▶
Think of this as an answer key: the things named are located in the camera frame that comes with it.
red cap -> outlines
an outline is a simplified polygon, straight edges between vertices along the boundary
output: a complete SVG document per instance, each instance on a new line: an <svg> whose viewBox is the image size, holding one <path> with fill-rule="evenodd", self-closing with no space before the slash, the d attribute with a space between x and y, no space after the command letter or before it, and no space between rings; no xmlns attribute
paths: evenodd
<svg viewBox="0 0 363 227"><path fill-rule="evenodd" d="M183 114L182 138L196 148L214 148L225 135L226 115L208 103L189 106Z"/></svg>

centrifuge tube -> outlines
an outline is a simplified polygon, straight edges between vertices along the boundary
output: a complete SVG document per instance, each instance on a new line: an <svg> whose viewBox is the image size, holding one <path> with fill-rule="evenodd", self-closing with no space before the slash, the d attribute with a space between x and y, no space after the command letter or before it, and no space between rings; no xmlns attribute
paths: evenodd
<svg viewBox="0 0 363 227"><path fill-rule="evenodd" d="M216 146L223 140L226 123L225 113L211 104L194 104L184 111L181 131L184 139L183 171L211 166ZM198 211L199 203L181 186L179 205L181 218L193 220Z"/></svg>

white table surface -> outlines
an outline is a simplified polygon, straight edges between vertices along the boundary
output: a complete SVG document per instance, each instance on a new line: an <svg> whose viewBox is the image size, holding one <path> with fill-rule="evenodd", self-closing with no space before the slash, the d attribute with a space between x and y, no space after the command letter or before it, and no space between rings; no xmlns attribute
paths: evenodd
◀
### WHAT TO PRODUCE
Copy every line of the records above exactly.

### WRITTEN ANSWER
Think of this as an answer key: the things named are located in the camera frame that comes with it.
red cap -> outlines
an outline is a simplified polygon, straight edges between vertices along the boundary
output: a complete SVG document per instance, each instance on a new line: an <svg> whose viewBox is the image size, holding one <path> with fill-rule="evenodd", self-closing with no space before the slash, the d attribute with a space between x and y, no space after the command letter or before it, and no space between rings; no xmlns attribute
paths: evenodd
<svg viewBox="0 0 363 227"><path fill-rule="evenodd" d="M183 114L182 138L196 148L214 148L225 135L226 115L208 103L189 106Z"/></svg>

centrifuge tube -> outlines
an outline is a simplified polygon, straight edges between vertices along the boundary
output: a complete SVG document per instance, each instance on a new line: an <svg> whose viewBox is the image size, holding one <path> with fill-rule="evenodd", self-closing with no space before the slash, the d attribute with a space between x and y, no space after the command letter or before it, and no space between rings; no xmlns attribute
paths: evenodd
<svg viewBox="0 0 363 227"><path fill-rule="evenodd" d="M216 146L223 140L226 123L225 113L211 104L194 104L184 111L181 131L184 139L183 171L211 166ZM198 211L199 203L181 186L179 205L181 218L193 220Z"/></svg>

white table surface -> outlines
an outline is a simplified polygon, straight edges between vertices along the boundary
output: a complete SVG document per instance, each instance on a new line: an <svg> whose viewBox is the image size, holding one <path> with fill-rule="evenodd", self-closing with no space before the slash, the d attribute with a space between x and y, no space after the command letter or before it, and no space between rings; no xmlns attribute
paths: evenodd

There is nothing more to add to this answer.